YOUR TASK
Copy the data precisely, character for character, and leave out every picture.

RECORDED INFORMATION section start

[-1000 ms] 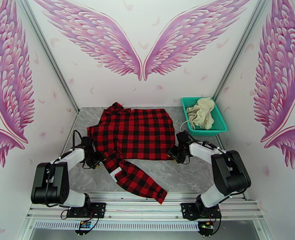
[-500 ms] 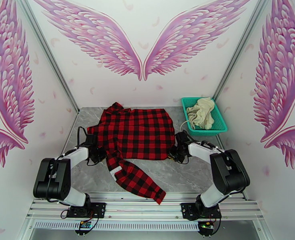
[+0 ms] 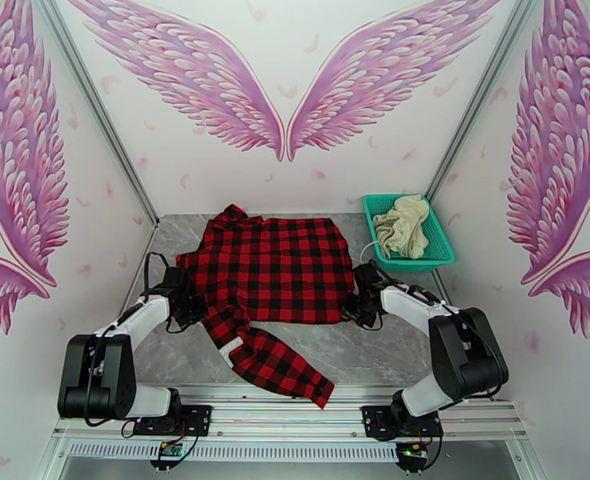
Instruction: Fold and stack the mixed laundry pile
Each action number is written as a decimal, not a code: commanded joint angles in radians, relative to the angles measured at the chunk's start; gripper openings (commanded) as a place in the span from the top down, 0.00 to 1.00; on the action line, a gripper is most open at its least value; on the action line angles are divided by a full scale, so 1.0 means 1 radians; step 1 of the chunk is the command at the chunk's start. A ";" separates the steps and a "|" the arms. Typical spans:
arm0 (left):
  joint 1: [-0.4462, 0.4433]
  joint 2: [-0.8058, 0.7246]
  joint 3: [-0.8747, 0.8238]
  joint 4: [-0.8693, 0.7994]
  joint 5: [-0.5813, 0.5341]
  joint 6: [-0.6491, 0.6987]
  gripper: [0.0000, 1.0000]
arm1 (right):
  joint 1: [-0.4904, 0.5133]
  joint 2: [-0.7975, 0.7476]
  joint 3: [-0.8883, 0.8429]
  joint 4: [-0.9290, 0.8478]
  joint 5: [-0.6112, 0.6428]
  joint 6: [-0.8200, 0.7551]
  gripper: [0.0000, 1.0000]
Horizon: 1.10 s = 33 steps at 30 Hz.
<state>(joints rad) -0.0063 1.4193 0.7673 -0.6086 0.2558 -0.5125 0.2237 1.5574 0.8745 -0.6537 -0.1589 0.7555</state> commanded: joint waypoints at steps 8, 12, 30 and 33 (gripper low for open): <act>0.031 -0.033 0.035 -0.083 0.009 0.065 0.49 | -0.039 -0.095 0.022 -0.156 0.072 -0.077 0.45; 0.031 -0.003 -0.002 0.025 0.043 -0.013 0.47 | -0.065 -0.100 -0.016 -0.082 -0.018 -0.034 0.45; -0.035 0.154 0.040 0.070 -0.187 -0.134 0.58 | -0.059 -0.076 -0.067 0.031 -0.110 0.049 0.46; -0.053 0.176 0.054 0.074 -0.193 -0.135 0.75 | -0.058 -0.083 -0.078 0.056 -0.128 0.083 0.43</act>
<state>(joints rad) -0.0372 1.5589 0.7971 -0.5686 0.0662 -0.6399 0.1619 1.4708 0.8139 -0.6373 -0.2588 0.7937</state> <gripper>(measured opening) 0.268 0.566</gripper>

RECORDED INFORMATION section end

OUTPUT OF THE EXERCISE
[-1000 ms] 
[-500 ms] 
[+0 ms] 
Instruction: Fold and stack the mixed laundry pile
Each action number is written as a decimal, not a code: commanded joint angles in radians, relative to the angles measured at the chunk's start; gripper openings (commanded) as a place in the span from the top down, 0.00 to 1.00; on the action line, a gripper is most open at its least value; on the action line angles are divided by a full scale, so 1.0 means 1 radians; step 1 of the chunk is the command at the chunk's start. A ";" separates the steps and a "|" the arms. Typical spans:
arm0 (left):
  joint 1: [-0.4462, 0.4433]
  joint 2: [-0.8058, 0.7246]
  joint 3: [-0.8747, 0.8238]
  joint 4: [-0.8693, 0.7994]
  joint 5: [-0.5813, 0.5341]
  joint 6: [-0.6491, 0.6987]
  gripper: [0.0000, 1.0000]
arm1 (right):
  joint 1: [-0.4904, 0.5133]
  joint 2: [-0.7975, 0.7476]
  joint 3: [-0.8883, 0.8429]
  joint 4: [-0.9290, 0.8478]
  joint 5: [-0.6112, 0.6428]
  joint 6: [-0.8200, 0.7551]
  gripper: [0.0000, 1.0000]
Horizon: 1.10 s = 33 steps at 30 Hz.
<state>(joints rad) -0.0063 1.4193 0.7673 -0.6086 0.2558 -0.5125 0.2237 1.5574 0.8745 -0.6537 -0.1589 0.7555</state> commanded: joint waypoints at steps 8, 12, 30 and 33 (gripper low for open): <act>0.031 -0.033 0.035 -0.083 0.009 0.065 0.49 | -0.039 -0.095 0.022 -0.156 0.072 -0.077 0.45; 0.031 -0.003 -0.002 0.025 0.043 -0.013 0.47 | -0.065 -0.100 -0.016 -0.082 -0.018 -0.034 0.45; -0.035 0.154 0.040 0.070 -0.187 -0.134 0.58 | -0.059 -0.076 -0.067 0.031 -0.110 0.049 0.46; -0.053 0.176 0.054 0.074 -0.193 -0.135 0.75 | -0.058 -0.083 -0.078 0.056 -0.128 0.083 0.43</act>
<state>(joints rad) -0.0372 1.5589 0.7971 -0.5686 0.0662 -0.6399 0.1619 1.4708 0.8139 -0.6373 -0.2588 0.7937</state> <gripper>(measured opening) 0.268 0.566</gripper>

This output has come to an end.